How to complete this task → Whenever a line in this data holds the word "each", report that line in full.

Data below →

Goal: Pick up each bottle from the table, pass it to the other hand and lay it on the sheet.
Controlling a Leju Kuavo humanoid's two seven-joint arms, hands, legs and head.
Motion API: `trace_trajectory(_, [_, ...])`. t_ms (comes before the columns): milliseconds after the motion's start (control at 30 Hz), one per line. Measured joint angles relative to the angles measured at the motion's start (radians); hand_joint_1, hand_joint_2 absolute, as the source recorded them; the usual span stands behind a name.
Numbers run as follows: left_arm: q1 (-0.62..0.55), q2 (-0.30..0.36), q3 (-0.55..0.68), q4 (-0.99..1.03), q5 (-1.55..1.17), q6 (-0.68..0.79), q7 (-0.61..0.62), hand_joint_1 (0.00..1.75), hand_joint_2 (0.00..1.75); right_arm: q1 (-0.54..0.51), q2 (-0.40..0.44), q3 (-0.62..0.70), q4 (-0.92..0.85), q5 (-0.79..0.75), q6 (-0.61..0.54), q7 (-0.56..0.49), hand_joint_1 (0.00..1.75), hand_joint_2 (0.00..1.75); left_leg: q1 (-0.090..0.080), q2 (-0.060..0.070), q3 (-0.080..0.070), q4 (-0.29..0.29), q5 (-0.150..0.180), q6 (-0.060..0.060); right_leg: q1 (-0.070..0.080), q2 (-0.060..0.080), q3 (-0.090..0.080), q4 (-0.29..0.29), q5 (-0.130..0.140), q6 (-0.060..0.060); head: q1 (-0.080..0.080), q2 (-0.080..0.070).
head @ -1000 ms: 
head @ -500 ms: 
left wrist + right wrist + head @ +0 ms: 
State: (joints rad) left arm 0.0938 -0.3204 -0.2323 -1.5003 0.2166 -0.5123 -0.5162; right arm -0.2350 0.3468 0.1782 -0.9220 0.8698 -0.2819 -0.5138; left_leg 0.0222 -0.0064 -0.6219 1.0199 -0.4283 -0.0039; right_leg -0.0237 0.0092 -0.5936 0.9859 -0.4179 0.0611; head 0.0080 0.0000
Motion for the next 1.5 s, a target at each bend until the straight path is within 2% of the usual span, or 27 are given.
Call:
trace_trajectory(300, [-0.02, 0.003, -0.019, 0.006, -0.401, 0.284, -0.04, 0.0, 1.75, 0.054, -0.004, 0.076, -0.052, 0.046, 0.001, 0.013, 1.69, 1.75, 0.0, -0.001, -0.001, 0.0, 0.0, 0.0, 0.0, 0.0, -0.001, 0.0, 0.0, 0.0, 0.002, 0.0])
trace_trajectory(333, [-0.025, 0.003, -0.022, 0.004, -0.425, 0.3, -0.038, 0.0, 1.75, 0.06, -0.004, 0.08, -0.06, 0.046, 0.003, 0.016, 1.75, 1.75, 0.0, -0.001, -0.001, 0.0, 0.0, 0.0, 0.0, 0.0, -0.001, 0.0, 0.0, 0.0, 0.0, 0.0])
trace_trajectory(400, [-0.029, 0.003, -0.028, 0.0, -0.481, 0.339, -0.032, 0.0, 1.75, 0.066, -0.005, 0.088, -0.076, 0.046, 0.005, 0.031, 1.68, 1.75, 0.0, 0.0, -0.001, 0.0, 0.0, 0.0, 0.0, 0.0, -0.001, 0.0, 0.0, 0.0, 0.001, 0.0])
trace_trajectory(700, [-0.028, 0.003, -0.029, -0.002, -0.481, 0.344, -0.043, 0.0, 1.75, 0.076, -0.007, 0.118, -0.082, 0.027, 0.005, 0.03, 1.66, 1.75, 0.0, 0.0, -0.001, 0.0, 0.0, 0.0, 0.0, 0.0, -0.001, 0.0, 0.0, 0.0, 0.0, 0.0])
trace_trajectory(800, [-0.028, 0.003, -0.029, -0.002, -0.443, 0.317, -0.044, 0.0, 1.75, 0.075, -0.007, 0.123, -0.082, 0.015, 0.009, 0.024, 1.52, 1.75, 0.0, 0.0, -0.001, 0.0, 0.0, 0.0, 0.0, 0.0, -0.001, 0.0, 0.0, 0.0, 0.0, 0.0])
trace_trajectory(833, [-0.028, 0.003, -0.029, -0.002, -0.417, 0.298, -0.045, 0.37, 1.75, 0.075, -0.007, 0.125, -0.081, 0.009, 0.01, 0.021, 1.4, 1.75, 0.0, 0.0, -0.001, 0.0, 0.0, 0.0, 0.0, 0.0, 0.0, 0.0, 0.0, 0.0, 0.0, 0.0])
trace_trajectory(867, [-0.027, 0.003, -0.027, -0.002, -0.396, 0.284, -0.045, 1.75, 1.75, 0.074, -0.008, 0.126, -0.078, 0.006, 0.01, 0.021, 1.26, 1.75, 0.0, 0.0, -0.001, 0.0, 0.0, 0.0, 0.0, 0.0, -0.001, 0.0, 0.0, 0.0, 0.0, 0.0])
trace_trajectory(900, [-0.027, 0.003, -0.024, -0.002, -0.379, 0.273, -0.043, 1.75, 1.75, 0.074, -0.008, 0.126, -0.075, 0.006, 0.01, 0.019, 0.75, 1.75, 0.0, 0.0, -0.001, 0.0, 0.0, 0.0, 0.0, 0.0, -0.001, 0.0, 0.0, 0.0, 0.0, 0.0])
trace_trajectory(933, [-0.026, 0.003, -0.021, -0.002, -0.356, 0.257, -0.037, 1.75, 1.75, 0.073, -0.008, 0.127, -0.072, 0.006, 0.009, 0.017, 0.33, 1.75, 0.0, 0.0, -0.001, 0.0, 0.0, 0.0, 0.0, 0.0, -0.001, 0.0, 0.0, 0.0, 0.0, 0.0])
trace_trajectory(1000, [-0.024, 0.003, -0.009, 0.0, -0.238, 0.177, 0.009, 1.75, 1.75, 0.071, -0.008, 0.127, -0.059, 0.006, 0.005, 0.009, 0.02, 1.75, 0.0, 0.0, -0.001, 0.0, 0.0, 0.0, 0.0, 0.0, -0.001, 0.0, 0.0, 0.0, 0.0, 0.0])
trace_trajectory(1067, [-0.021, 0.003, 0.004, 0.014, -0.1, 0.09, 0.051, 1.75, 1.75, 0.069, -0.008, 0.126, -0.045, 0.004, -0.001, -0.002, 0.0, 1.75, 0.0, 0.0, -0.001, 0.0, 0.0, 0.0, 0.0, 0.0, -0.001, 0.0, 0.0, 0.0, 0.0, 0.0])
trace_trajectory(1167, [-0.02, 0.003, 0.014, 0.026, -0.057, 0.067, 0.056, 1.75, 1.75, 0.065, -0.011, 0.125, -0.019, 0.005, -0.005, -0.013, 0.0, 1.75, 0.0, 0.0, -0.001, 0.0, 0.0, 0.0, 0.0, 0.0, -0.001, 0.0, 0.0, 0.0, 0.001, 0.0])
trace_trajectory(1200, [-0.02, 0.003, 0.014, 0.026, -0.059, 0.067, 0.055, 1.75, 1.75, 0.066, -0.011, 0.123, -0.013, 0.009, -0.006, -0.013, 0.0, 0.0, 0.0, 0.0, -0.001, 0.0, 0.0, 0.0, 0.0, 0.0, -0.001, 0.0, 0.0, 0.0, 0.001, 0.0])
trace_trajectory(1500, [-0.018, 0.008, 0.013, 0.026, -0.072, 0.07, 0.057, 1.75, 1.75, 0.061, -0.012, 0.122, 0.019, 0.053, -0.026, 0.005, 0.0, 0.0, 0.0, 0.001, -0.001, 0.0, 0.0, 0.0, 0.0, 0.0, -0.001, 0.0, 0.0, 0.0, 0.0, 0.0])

Finished exercise →
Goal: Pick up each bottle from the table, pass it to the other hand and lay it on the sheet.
Motion for the next 1.5 s, a target at each bend until the straight path is within 2% of the usual span, or 27 are given.

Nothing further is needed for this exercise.